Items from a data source
»»

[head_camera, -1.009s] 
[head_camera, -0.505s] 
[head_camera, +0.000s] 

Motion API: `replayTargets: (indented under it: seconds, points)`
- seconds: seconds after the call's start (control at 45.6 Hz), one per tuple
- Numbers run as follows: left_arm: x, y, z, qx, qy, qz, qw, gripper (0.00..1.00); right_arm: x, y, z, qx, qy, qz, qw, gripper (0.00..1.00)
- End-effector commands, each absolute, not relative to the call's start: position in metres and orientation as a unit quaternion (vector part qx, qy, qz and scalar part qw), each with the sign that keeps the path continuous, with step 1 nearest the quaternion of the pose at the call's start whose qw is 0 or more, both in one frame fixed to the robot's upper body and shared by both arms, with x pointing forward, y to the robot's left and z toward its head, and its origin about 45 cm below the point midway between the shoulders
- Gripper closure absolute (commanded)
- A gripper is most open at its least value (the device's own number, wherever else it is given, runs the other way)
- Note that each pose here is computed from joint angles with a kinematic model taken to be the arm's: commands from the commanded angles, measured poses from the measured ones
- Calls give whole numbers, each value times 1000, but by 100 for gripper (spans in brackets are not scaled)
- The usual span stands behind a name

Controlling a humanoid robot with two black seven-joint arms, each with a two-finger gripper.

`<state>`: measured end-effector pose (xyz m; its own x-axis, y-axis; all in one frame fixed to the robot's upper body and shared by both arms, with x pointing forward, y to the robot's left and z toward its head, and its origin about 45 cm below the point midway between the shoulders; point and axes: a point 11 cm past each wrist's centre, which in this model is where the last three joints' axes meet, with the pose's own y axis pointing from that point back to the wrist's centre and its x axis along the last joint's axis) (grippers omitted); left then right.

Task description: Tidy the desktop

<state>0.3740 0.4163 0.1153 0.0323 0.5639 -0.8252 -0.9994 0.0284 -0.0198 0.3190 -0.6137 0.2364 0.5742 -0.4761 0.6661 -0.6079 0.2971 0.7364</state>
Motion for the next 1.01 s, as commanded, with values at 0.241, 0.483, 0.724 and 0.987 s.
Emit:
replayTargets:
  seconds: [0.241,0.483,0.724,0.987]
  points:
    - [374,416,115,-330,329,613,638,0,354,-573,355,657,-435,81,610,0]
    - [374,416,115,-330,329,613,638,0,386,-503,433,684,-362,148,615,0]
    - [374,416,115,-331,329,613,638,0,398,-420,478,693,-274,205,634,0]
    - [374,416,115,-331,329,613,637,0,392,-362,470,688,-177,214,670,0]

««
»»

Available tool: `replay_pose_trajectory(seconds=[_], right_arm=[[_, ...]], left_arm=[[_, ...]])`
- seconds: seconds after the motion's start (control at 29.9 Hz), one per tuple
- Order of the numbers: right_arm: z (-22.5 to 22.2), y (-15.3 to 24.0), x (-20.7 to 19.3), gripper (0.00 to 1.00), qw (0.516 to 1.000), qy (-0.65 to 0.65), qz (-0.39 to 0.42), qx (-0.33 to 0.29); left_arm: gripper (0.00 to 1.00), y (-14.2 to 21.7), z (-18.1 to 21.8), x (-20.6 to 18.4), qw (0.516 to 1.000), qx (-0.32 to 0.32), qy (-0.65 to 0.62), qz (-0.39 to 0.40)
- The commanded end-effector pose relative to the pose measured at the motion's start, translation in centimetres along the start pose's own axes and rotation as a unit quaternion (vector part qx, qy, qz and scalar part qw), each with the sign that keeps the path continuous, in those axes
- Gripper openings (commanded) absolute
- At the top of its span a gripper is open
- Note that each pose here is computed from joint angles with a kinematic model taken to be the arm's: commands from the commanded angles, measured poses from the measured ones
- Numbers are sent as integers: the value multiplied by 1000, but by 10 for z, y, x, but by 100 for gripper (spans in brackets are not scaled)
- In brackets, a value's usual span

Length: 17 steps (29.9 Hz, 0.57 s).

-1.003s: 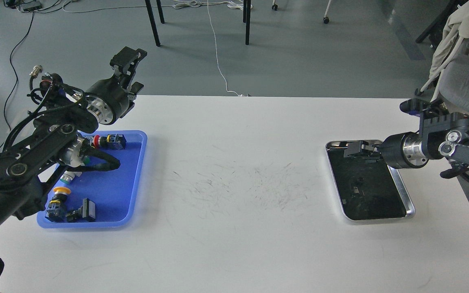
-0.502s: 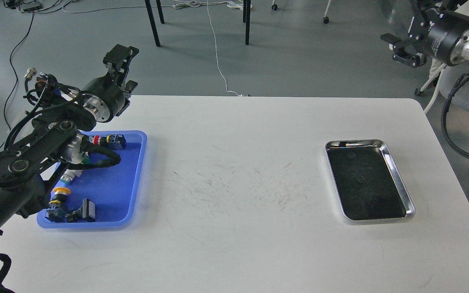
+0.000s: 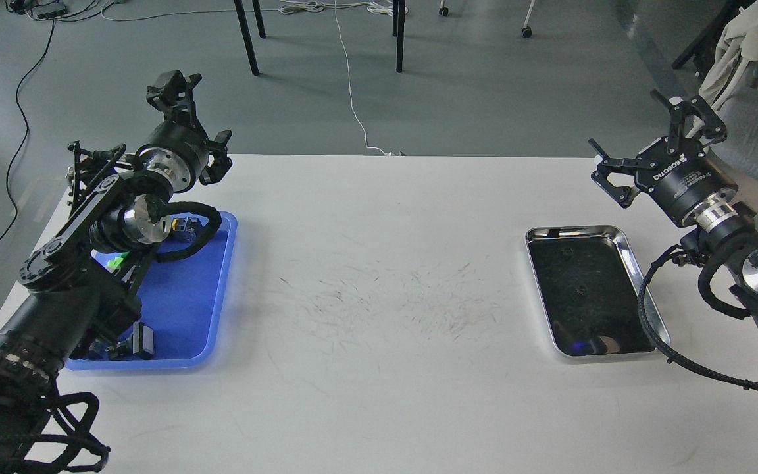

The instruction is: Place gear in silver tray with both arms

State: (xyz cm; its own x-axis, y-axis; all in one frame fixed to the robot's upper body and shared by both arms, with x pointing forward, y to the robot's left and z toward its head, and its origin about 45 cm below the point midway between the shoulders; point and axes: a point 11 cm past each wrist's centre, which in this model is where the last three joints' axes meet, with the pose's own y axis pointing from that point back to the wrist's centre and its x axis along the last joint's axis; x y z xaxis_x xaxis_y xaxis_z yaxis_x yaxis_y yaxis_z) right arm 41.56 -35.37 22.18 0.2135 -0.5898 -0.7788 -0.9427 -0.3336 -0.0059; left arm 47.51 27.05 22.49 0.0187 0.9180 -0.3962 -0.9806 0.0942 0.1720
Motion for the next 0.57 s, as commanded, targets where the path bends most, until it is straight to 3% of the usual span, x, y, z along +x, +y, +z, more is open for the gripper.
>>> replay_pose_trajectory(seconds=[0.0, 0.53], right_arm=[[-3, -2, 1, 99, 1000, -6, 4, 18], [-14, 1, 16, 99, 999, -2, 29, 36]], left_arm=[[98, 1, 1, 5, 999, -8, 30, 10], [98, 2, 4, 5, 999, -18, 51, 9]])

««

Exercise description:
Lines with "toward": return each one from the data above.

Exercise response:
- End-effector commands, each absolute, not relative to the call's start: position in metres and orientation as a unit quaternion (vector part qx, qy, qz and scalar part qw), each with the sign that keeps the path continuous, with step 1 nearest the quaternion of the pose at the call's start whose qw is 0 or more, both in one frame fixed to the robot's upper body and shared by both arms, with x pointing forward, y to the robot's left and z toward its head, and its origin about 45 cm below the point midway between the shoulders
`<state>`: measured end-effector pose (xyz m; its own x-axis, y-axis; all in one frame fixed to the robot's upper body and shared by both arms, with x pointing forward, y to the robot's left and z toward its head, and its origin about 45 cm below the point midway between the shoulders; point and axes: a point 11 cm past each wrist's centre, which in this model is where the last three joints' axes meet, with the pose's own y axis pointing from that point back to the wrist's centre and its x axis along the last joint's axis) (grippers omitted); left then right.
State: (xyz cm; its own x-axis, y-axis; all in one frame fixed to the robot's upper body and shared by both arms, with x pointing forward, y to the robot's left and z toward its head, and its origin about 45 cm below the point midway between the shoulders; point and axes: a point 11 cm past each wrist's centre, which in this model is where the last three joints' axes meet, with the pose's own y axis pointing from that point back to the wrist's centre and its x axis along the last joint's axis; x y z xaxis_x xaxis_y xaxis_z yaxis_x yaxis_y yaxis_z) right arm 41.56 -35.37 22.18 0.2135 -0.5898 -0.7788 -0.9427 -0.3336 -0.0059; left arm 47.51 27.05 22.49 0.0187 0.9180 -0.3962 -0.9806 0.0942 0.1720

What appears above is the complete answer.